HPMD Quotes & Sources
Virtual Organization Inc.'s 21st Management Challenge Case Study
I. THE MANAGEMENT CHALLENGE:
As with many companies, Virtual Organization Inc. is interested in using teams to solve problems and create new ideas. But as any number of companies can attest, teams don't always work. Research shows that top management plays a key role in a team's success. What must top management do to ensure teams succeed?
II. CASE STUDY:
"How top management can help teams succeed"
Introduction
Corporations are forming teams to approach any number of issues: product development, research and development, reducing cycle time and costs, reengineering, improving customer satisfaction, among others. Here's what management experts say helps teams succeed.
Strategy
Teams mean more, not less, managing at the top. It's a mistake to assume that top management can simply permit teams to exist; it has a very demanding role in ensuring that they produce results. Top- management involvement is essential because teams run counter to conventional individualism and internal competition that work against cooperation and trust. Teams can be thwarted by the organization's systems for performance appraisal, promotion, compensation, and financial incentives. They simply don't fit into the usual hierarchical layers or functional divisions. Top management has to initiate and nurture team activity so teams won't be crushed out by the organization in its day-to-day practices.
Organizational Model -
Top managers have to inform team members how they relate to that organization; also, other members of the organization have to be told just where this team fits in, what's expected of it, and how it will benefit the total organization.

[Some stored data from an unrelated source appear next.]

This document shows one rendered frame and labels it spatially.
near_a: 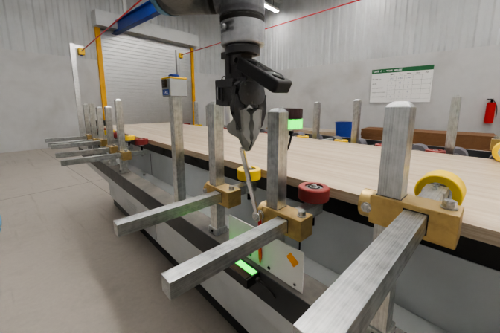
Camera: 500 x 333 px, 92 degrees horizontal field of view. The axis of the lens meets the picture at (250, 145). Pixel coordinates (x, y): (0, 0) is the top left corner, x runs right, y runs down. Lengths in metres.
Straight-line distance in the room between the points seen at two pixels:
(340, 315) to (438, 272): 0.52
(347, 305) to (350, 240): 0.55
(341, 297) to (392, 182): 0.25
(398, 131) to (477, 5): 7.52
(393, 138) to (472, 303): 0.43
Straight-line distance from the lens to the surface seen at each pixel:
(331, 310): 0.24
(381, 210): 0.46
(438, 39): 7.77
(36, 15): 8.47
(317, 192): 0.63
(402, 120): 0.43
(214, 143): 0.74
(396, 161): 0.44
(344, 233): 0.78
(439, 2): 7.98
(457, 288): 0.75
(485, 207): 0.74
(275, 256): 0.65
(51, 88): 8.22
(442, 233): 0.45
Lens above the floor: 1.12
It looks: 10 degrees down
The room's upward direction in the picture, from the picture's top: straight up
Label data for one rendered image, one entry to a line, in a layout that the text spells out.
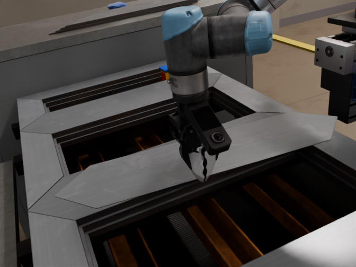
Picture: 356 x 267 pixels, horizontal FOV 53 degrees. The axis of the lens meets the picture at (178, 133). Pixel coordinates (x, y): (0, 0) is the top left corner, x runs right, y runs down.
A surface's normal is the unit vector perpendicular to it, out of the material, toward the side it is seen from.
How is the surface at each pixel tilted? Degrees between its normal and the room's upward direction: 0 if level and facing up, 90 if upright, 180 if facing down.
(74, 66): 90
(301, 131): 0
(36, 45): 90
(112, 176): 0
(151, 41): 90
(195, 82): 90
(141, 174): 0
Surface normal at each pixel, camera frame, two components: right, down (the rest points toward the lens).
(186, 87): -0.15, 0.49
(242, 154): -0.13, -0.87
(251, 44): -0.01, 0.65
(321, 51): -0.92, 0.29
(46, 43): 0.40, 0.39
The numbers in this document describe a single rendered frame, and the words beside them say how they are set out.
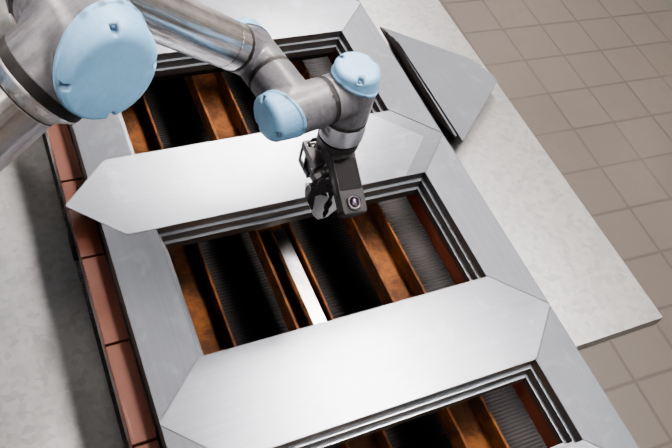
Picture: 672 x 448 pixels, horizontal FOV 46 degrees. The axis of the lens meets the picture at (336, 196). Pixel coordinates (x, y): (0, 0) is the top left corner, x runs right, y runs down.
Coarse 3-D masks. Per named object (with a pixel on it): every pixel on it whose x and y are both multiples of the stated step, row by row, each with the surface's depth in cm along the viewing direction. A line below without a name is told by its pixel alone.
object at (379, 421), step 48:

Top management has to communicate not only with the team but about the team. It alone can get others excited about the team's challenge and see how they can benefit from the team's attaining its goals. When top management deals directly with members of a team it may raise anxiety among line managers and departments that are affected by the team's work. It has to get the hierarchy to accept the importance of the team's role and to understand why a team is called for rather than using the existing structure.
Operations -
No effective team can exist in isolation. Top management must help the team members know its suppliers and customers so it can establish the proper linkages to achieve its purpose. F. H. Jackson, vice president, La-Z-Boy Chair Co., Monroe, Mich., reports: "I've learned forming a team is hard enough without team members having to figure out where the hand-offs come from or go to."
Top management has to give the team enough direction that it can understand its own purpose: what the team exists for, why the people were called together. This supplies a role beyond the individual's job description and a chance to contribute in a unique way. Therefore, a team chartered by top management has its own identity as well as ownership over a "piece of the business."
Successful teams are top-management-directed and purposeful, with performance goals rooted in the organization's strategies and priorities. Teams need to understand the corporate purpose and see how their effort relates to it.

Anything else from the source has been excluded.